Monday, July 2, 2007

ok, so.

I bought a scale. It was hard for me to do, I hated having to ask for where it was because I have to resist the urge to assume other people care whether or not I'm fat. I'm just some random customer to them, passing very briefly through their lives, making no major impression really. The question remains if I really can change. IF it's possible. What I want to believe is true is manifestly not always true - I believed I could complete my internship. I believed I could graduate on time. I believed I could pass my classes. None of these things were true. Caitlin love that movie "what the bleep do we know" all about how believing in something helps to make it true. If I don't give myself a chance, if I don't start out believing I can make it, I do doom myself. I want more out of this life. I want to be thin, confident, have a good job, spiritually prepare myself for my religious life, try out that dating a girl who actually cares about me thing…Go to clubs and meet people.

But with the weight thing, I do want to lose weight. I do want to be skinny. I need to make a plan so that it will happen…and I need to stick to it and not let myself grow frustrated and quit, or over-reward myself, or cheat because I don’t feel happy.

Problem areas with my losing weight:

I use food to counter-act boredom, and every time I feel any kind of hunger I immediately eat. I think, other than one snack in the afternoon, I should drink water when I get these cravings, or tea, or gum. All good alternatives.

Exercise is a real problem. I hate doing sit-ups, not because they exhaust me but because they hurt my back and my ass and my neck…everything BUT my stomach. I need to find exercises that work the stomach muscles that are nicer to the rest of my body…or maybe I’m just not doing them right. That’s something to find out tomorrow I think.

But I bought the scale. That’s for weekly weighing. I need to print out a calendar so that I can keep track of my weight and what I eat each day, like I was gonna do with Dom but stopped doing. I did weight myself tonight…no, I can’t even type it. I’m ashamed that I’ve let my weight problem get so out of control. I don’t want to be one of those morbidly obese people on tv who have to get a gastric-bypass surgery or they WILL die. I don’t want to be using food as my comfort in this world. I have a better comfort, a deeper strength, a stronger hope. I forget so often.

A big frustration is my situation with learning how to play go. Obviously it is a life passion, and perhaps I am pushing myself too hard to become better. But the software I aquired is too much stronger than I am, I don’t understand it’s tactics, I rarely get more than one of two stones, and never finish a game with more than a few living stones. I think I don’t understand the rules well enough in practice, so I’m hoping to talk to my prof after class and see if I can play a few games against him, to make sure that I’m ACTUALLY understanding it. I wish I could convince one of my friends to play with me. I don’t know anyone in the class…I’m afraid to talk to them. I don’t think they’ll like me. But I’m sure they could use practice too. I fear I’m not analytical enough to be a good player of this game. I want to be really good player of this game very badly. I know that will take time, but I want it, and I want to do what I have to do to make that happen.

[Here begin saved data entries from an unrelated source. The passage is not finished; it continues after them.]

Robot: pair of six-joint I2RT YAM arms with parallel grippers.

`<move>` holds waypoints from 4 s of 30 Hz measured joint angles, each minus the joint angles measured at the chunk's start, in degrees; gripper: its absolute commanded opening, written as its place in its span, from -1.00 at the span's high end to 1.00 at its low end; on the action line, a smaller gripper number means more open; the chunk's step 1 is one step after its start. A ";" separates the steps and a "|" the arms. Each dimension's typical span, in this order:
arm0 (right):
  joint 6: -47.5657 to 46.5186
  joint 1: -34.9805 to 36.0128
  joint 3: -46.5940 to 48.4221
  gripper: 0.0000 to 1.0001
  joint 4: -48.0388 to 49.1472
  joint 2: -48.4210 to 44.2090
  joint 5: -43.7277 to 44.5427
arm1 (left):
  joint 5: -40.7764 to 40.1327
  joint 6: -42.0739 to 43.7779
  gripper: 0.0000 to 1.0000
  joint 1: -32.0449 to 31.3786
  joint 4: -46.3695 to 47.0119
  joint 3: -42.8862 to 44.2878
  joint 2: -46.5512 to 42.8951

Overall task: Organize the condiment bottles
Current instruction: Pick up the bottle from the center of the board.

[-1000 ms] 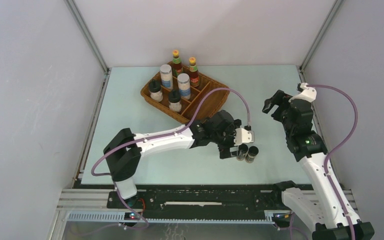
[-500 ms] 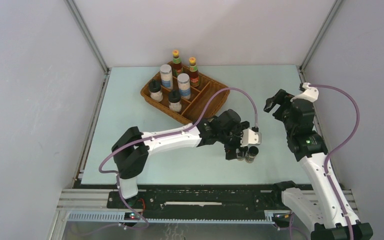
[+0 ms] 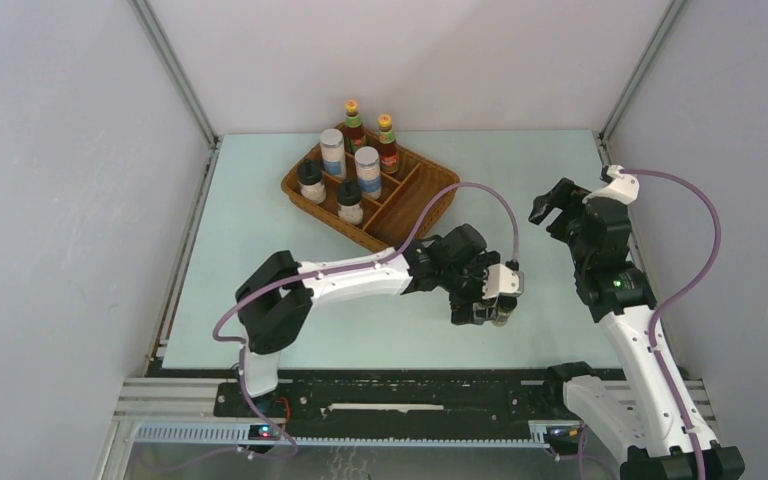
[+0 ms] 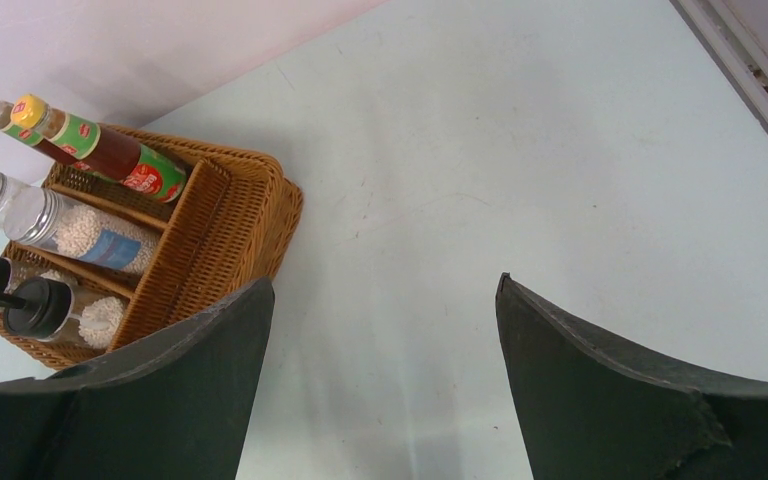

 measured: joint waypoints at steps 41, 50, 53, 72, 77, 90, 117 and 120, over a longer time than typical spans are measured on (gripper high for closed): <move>0.00 -0.85 0.00 -0.78 0.00 0.00 -0.24 | 0.02 -2.21 -0.38 -0.02 -3.82 8.15 5.81; 0.00 -0.85 0.00 -0.79 0.02 0.00 -0.24 | -0.15 -3.02 -0.07 -0.02 -4.26 9.22 6.67; 0.00 -0.85 0.00 -0.79 0.00 0.00 -0.24 | -0.20 -3.39 -0.01 0.00 -4.37 9.38 6.84; 0.00 -0.85 0.00 -0.78 0.00 0.00 -0.46 | -2.29 -5.64 0.99 -0.09 -5.18 10.23 7.19; 0.02 -0.85 0.00 -0.78 0.02 0.00 -0.48 | -3.39 -7.15 1.00 -0.15 -7.32 12.55 8.28; 0.04 -0.85 0.00 -0.78 0.00 0.00 -0.48 | -5.73 -9.05 0.99 -0.17 -8.15 12.85 8.24; 0.04 0.09 0.00 -0.77 0.02 -0.22 -0.50 | -16.70 -9.49 1.00 5.22 -17.03 12.52 -5.29; 0.04 0.26 0.00 -0.77 0.04 -0.22 -0.50 | -17.07 -9.51 1.00 8.94 -16.63 11.30 -8.70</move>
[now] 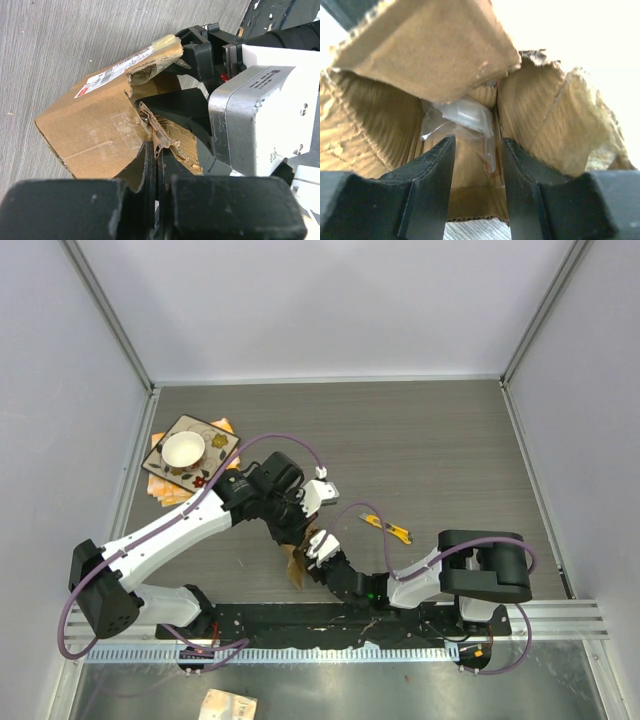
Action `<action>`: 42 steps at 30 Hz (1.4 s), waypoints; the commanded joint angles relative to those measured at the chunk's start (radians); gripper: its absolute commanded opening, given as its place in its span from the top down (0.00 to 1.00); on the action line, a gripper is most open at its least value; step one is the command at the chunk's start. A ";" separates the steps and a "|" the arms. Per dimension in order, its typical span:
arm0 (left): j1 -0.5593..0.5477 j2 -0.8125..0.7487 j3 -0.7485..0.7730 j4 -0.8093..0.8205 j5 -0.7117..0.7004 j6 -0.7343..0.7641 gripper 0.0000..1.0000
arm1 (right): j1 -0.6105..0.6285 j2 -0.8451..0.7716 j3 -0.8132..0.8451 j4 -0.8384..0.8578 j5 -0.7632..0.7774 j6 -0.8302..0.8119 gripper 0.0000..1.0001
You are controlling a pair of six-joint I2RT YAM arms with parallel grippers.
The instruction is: Unpack the express box
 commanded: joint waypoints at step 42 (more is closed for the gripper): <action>0.206 0.134 0.220 -0.053 0.232 -0.051 1.00 | 0.068 -0.648 -0.038 -0.565 0.081 0.121 0.99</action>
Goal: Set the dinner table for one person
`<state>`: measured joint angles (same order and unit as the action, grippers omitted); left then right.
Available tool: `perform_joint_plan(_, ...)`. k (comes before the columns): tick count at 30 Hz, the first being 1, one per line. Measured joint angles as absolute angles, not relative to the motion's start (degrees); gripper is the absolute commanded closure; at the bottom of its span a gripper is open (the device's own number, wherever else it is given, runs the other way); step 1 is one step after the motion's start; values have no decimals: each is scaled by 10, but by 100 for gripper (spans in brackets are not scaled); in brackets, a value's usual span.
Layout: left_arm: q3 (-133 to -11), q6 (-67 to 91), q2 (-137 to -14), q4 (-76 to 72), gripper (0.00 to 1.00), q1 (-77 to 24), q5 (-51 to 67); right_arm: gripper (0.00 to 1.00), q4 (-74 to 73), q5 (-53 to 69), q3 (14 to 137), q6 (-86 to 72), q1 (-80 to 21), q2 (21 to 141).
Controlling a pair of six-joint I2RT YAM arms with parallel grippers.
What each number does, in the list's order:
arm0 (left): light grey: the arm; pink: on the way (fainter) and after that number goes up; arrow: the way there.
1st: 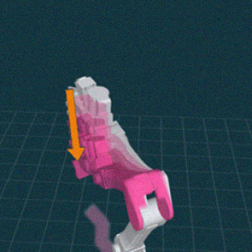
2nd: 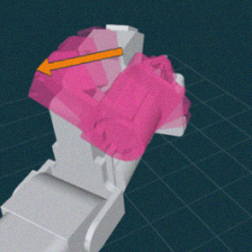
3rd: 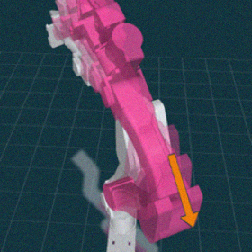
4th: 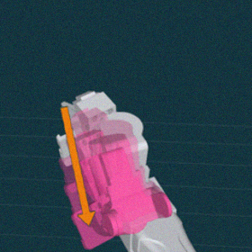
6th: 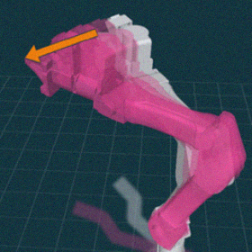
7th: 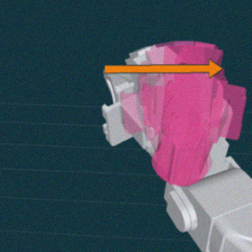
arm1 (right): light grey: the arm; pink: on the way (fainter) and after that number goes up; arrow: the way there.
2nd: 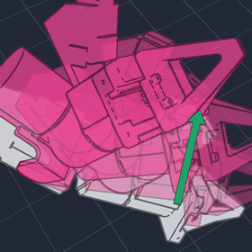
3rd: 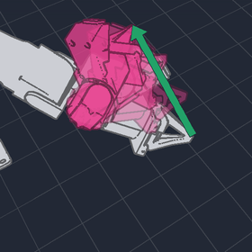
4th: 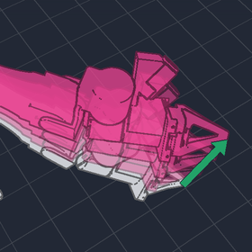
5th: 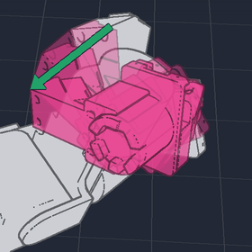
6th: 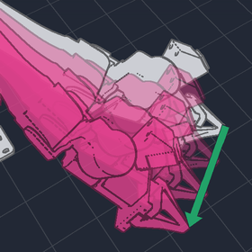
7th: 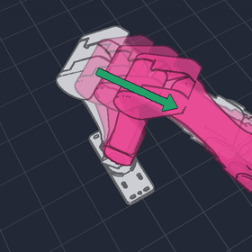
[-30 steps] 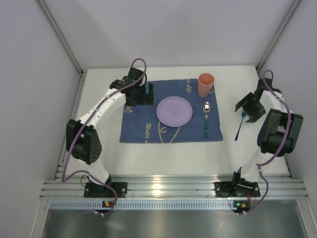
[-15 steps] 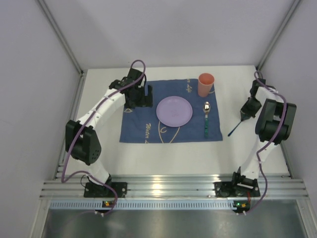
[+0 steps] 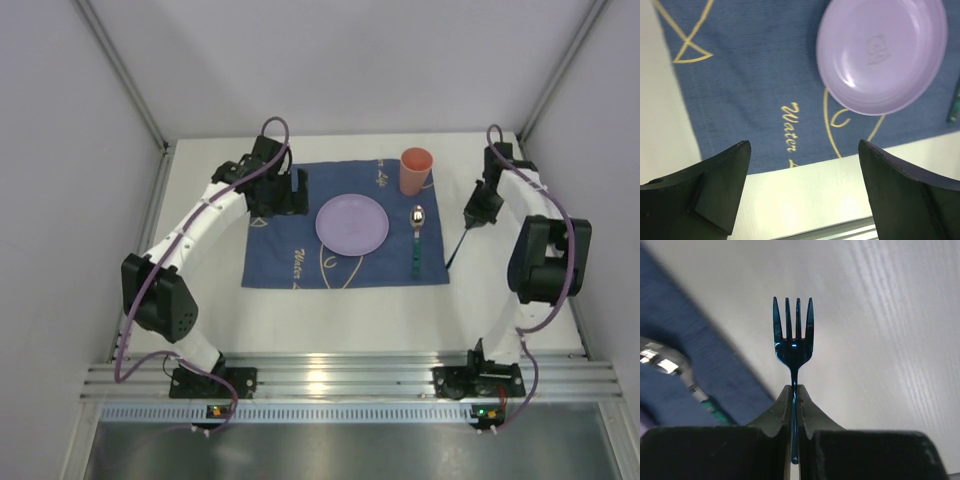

I want to get A’s in both of my classes this semester, and so far I’m doing well. I’m keeping up on the homework, I’m participating. It makes me sad that I don’t have any real friends in any of the classes yet…but then, people can feel intimidated by me cause I’m so…me. I can be loud and brash and opinionated and that can really annoy some people.

Nothing feels quite right. Being home…it’s too comfortable. I’m back in all my old clothes, and I’m lulled to sleep by the sound of the fan and dad mowing the lawn outside. I should be trying to move on, to stand on my own feet. But I’m still comfortably in the nest. Because I don’t believe in myself, and I don’t want to fall on my face again.

Maybe just until Fall, I can give myself time to heal. It was really hard for me, this last year. I’ve never hated life more, struggled more just to wake up and keep living. Every day was this disjointed, painful experience that brought with it lots of self-loathing and humiliation. And losing my internship…I definitely haven’t recovered from that. IF I could just remember how valuable I can be…

so that’s some of my thoughts right now. Class in the morning so I need to go to sleep.